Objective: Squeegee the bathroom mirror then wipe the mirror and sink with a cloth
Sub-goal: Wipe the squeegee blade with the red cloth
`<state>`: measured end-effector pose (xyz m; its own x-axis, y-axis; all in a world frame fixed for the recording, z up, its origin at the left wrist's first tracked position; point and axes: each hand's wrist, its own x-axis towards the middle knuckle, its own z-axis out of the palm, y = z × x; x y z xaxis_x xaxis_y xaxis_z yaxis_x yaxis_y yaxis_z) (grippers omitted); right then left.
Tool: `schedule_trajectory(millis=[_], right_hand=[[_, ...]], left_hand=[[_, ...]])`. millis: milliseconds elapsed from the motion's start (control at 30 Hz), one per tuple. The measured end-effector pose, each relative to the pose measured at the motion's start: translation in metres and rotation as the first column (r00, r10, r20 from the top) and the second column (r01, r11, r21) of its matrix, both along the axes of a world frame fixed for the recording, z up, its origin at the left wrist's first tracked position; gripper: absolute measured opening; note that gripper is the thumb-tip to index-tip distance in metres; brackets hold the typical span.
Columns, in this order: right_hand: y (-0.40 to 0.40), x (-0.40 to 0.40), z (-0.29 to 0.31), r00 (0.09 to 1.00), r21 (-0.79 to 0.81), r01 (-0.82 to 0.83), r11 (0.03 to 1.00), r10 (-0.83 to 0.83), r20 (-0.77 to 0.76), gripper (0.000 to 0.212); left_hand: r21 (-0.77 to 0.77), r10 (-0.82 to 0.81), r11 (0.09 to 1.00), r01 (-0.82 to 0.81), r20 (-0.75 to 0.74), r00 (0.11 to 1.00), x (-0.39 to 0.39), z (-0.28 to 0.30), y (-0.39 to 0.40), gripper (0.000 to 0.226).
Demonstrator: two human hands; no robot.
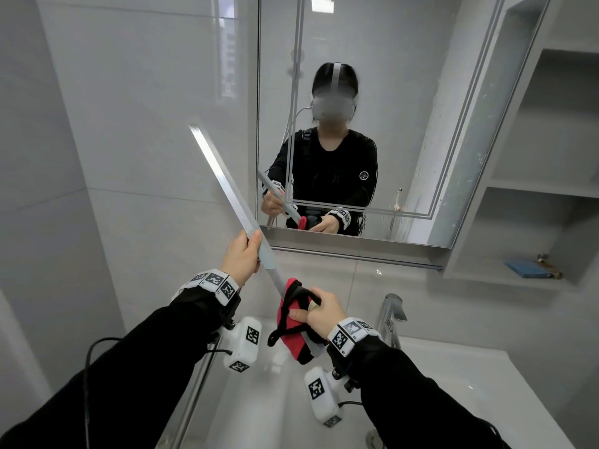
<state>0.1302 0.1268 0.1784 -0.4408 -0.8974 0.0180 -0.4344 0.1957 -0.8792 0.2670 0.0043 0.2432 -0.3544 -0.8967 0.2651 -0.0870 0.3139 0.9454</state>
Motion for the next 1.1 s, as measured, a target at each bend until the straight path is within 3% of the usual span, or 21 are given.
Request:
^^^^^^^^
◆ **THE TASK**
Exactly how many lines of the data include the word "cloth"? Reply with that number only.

◆ **TASK OUTPUT**
2